Цену себе он знал. Однажды при мне он говорил по телефону с вышестоящим:

- Нет, этого не будет. Пока я здесь... (пауза)..., этого не будет.

Он замечательно интонировал, - было сразу ясно, что "этого" не будет, и скоро стало ясно, что и его здесь тоже может не быть...

Вторая тема, - откуда взялись ее первые опасные аккорды?: "он всего лишь кандидат"; "разве это учебник?", в котором не сплошь тройные интегралы, которые мы еще официально не проходили; ...; а недодуманные задачки по физике, не имеющие решения, что сочиняли для нас аспиранты по дороге из сортира, когда-а уж мы осмелились пикироваться с ними, с аспирантами, и подлавливать их в свою очередь тупиковыми вопросами...

Откуда взялась эта тема "гениальности"?

Сначала - будто вспышки бенгальских огней: искры остроумия, блеск и бурлески, - все совпадает с тональностью БОСа;

выдумки, артистический выпендреж, - все соответствует нашему естественному куражу;

свобода слов и благородство действий, - все отвечает времени и чуть отдает временами Маяковского;

и только чуть еще отдает снобизмом...

К четвертому курсу университет крепчает, набирает силу... и амбицию.

Два-три гения канули в психиатрическую клинику, подтвердив тезис о тождестве гениальности и сумасшествия;

несколько хороших ребят оставило университет, стыдясь занимать места "настоящих";

кое-кто из нас стал на короткую ногу с академиками, - "пани-братство" оказалось ничуть не хуже просто "братства";

. . . . . . . . . . . .;

Так случилось, что к тому же времени бабий голос БОСа перестал звучать в стенах нашего университета, к нему теперь прислушивались в Физтехе, куда он снова вернулся, - это было первое детище нашего декана, откуда его пригласили, по-видимому, на тот срок, пока он был нужен...

Что ж, возможно, в атмосфере Городка в те первые годы стоял фон гениальности, слегка превышающий нор-мальную концентрацию, процент академизма оказался великоват на душу населения.

По своему возрасту университет еще находился в стадии самоутверждения, сами же мы тогда путались в словах: само-определение, само-выражение, само-... , к тому же не всегда верно расставляли ударение.
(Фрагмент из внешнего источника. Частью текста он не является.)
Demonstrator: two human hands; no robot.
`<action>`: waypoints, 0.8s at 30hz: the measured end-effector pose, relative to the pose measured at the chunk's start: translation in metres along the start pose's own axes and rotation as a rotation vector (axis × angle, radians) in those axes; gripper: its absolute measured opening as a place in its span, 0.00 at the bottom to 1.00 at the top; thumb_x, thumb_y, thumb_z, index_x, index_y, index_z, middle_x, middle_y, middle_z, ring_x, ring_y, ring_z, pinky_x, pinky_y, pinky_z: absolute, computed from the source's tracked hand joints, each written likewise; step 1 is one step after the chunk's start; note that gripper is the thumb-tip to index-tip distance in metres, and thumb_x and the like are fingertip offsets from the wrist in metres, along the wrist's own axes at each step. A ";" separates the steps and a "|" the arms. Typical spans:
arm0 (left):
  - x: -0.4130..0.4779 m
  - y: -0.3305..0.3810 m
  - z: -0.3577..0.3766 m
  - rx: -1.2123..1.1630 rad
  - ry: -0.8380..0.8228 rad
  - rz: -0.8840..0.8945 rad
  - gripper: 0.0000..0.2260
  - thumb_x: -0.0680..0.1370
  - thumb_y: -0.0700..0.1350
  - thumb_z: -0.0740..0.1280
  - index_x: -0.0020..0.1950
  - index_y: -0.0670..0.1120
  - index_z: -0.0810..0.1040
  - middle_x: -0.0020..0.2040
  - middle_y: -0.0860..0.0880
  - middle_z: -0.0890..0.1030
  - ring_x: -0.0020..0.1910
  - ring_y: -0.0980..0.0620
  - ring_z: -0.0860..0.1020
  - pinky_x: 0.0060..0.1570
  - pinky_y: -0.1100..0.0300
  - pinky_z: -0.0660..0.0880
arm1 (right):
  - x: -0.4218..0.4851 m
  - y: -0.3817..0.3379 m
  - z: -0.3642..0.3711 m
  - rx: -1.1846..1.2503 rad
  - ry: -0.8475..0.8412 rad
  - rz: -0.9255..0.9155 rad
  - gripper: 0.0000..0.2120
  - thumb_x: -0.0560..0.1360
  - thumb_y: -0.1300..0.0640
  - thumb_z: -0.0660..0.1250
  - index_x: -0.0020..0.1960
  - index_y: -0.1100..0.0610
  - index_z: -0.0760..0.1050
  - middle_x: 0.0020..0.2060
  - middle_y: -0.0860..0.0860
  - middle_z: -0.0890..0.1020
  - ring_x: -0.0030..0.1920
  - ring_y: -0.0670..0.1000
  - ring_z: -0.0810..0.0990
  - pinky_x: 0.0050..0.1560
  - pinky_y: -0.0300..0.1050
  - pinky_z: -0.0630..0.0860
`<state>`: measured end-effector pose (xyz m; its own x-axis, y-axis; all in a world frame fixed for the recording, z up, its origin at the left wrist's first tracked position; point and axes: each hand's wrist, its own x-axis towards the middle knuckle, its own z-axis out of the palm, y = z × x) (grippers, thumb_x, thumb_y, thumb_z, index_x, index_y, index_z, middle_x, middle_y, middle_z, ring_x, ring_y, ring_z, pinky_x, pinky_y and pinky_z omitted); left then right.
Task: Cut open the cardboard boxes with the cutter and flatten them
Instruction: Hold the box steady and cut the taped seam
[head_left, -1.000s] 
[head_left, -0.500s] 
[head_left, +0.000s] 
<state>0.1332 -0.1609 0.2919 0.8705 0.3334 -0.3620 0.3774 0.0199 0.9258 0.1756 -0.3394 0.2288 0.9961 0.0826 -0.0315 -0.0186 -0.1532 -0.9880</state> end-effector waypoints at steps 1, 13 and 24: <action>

Мы еще свое не пережили, а к нашим пяткам уже подбиралась школа вундеркиндов, у "фэ-мышат" вполне просматривались зубки.

Свой сценарий я вдруг увидела со всей явственностью, - учусь я уже без всякого напряжения, неуклонно качусь вверх, не захочу, так мною все равно выпалят первый победный салют; всем вокруг давно ясно, даже я сама свыклась с тем, что a priori я из вундеркиндов, что здесь я среди избранных, что место в науке меня уже поджидает, а там остается пустяк: аспирант, кандидат, доктор,...

Мое счастье - в моем кармане.

Друзей я люблю и всеми любима.

Еда сытная, сон спокоен, здоровье - розами на щеках.

Чего же еще пожелать?

Но тесно, тесно, хоть кричи.

К этому возрасту принято еще только пробовать, выбирать; положено только мечтать о вершинах, oстрить пики фантазии на дальнем горизонте, а под ногами иметь утоптанный полигон, где бы можно метаться из угла в угол между максимой и максимализмом...;

еще жаждать, слегка вкусив, безусловности, давясь комком сомнений...

Ведь только же облупила я скорлупу школьной однозначности, научилась проигрывать гаммы различий и сходств, примеривать к себе типажи и выскакивать из них на полном ходу,

только высвободила возможности...

А у меня на спине уже накрутила перламутровые витки жесткая раковина.